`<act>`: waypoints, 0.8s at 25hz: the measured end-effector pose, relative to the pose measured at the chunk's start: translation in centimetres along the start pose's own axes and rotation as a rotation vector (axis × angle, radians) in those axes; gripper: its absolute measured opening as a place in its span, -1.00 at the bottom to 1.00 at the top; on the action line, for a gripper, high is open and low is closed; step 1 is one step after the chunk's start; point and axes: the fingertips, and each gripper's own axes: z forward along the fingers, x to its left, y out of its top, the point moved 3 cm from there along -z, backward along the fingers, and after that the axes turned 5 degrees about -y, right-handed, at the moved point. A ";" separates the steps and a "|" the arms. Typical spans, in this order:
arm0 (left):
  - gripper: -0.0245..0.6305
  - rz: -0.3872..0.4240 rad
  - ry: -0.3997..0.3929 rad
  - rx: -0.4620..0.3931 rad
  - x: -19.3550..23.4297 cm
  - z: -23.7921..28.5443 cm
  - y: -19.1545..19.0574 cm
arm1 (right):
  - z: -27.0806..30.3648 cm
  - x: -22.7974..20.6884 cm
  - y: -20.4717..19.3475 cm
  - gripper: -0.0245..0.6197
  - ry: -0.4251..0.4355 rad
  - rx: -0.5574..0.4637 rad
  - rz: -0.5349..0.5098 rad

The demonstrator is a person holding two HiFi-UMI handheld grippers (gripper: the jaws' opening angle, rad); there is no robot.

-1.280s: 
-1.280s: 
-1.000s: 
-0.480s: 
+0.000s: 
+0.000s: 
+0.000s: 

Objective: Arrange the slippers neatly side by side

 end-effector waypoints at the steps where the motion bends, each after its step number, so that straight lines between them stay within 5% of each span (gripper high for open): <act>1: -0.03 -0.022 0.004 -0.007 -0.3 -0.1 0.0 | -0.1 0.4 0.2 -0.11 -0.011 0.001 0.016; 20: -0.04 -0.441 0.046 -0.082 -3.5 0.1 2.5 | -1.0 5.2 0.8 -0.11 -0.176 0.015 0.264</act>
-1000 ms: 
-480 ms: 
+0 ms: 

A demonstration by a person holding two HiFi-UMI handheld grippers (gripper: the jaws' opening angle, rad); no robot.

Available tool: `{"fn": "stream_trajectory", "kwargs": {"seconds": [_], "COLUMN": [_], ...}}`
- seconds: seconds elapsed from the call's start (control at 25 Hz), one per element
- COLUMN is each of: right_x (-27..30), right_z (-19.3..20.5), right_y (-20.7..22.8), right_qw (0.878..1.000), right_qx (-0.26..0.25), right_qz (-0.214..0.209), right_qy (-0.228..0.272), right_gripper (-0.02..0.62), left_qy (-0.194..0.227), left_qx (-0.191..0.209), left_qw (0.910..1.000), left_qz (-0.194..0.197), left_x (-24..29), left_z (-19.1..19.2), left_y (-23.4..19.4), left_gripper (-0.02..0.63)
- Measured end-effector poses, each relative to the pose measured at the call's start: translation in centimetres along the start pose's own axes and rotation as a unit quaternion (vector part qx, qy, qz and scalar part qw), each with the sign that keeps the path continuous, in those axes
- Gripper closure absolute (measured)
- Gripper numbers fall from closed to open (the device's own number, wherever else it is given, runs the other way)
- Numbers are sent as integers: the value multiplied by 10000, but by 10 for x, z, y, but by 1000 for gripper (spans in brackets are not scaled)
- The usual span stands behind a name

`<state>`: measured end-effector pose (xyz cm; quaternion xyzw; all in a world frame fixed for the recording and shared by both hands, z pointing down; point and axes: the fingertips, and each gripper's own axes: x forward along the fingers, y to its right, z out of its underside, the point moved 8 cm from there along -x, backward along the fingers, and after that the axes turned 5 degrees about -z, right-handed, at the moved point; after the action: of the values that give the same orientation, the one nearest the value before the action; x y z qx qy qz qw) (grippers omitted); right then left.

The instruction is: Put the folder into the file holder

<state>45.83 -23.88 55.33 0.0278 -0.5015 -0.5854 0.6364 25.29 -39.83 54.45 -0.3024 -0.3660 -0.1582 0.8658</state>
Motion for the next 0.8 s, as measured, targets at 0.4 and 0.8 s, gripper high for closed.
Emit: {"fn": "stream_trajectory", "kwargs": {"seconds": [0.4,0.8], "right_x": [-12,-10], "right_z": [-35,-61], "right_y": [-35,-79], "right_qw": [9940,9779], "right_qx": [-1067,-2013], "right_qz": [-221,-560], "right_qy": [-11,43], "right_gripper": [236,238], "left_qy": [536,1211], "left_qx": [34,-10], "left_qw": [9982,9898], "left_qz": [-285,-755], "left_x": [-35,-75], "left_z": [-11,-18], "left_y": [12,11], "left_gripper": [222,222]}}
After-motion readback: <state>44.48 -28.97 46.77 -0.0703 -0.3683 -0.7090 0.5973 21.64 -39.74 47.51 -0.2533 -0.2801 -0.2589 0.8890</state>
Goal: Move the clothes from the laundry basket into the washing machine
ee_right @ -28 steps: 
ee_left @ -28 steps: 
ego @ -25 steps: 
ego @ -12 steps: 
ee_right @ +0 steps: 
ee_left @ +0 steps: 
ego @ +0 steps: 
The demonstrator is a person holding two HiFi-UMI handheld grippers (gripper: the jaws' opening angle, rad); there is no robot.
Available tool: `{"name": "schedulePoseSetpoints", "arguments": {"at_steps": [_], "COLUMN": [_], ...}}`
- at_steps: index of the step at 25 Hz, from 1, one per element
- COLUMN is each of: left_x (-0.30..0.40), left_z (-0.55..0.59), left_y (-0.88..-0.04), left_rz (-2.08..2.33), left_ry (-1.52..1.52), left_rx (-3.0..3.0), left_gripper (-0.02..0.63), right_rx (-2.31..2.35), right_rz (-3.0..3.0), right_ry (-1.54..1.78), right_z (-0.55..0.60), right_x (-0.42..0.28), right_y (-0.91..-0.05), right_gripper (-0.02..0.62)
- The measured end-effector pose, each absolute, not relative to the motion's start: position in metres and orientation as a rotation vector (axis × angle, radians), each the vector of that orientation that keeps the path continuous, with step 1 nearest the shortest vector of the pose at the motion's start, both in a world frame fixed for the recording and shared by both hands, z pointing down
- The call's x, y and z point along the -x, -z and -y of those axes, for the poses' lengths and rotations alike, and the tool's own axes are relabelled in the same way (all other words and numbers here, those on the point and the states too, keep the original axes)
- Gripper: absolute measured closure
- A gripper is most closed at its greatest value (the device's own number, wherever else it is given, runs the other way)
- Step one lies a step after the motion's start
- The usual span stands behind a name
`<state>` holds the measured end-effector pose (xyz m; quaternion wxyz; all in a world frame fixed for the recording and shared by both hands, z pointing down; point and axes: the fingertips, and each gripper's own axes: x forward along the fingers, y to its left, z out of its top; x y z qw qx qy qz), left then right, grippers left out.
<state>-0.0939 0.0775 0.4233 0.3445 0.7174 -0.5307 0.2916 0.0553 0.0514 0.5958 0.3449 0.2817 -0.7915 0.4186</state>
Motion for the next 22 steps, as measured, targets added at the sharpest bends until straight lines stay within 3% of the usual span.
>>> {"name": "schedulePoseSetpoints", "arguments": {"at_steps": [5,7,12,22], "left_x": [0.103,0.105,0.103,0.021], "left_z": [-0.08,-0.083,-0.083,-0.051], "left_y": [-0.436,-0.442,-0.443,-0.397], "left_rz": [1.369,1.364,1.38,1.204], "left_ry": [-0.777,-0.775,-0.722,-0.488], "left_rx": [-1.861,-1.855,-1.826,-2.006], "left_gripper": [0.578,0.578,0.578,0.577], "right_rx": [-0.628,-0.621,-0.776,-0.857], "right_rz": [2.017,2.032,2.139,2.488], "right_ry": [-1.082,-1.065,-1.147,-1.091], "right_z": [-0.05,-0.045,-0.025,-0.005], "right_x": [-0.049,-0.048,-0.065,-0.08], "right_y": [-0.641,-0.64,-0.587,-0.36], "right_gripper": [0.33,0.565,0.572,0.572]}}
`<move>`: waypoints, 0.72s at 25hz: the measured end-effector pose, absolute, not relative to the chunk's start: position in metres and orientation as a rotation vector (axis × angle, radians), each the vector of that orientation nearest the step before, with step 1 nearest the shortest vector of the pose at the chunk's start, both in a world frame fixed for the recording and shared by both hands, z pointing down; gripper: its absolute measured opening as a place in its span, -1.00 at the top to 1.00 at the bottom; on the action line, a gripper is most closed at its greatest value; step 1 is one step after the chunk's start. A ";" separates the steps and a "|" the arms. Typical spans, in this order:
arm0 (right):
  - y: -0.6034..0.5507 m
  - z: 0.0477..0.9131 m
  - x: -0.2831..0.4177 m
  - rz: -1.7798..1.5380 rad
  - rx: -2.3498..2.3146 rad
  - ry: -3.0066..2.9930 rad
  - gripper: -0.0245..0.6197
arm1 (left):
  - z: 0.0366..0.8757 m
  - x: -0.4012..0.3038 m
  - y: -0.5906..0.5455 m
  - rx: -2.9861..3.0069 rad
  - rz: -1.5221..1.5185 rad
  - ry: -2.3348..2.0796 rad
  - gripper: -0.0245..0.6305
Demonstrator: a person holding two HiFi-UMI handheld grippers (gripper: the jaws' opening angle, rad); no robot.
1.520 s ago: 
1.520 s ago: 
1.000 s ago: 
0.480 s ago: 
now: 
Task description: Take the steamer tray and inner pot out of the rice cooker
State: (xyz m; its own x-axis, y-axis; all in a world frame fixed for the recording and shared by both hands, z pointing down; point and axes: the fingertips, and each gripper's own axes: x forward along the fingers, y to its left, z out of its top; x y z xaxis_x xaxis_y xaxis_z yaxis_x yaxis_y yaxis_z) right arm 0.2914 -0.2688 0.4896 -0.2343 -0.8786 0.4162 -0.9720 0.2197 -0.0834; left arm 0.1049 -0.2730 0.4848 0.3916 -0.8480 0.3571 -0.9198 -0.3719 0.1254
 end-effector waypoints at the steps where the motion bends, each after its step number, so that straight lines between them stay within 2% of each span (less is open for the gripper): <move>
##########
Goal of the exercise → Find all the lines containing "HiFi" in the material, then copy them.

Solution to this problem →
The demonstrator is a person holding two HiFi-UMI handheld grippers (gripper: the jaws' opening angle, rad); there is no robot.
A demonstration by a person holding two HiFi-UMI handheld grippers (gripper: the jaws' opening angle, rad); no robot.
The demonstrator is a person holding two HiFi-UMI handheld grippers (gripper: the jaws' opening angle, rad); there is no robot.
Demonstrator: a person holding two HiFi-UMI handheld grippers (gripper: the jaws' opening angle, rad); no robot.

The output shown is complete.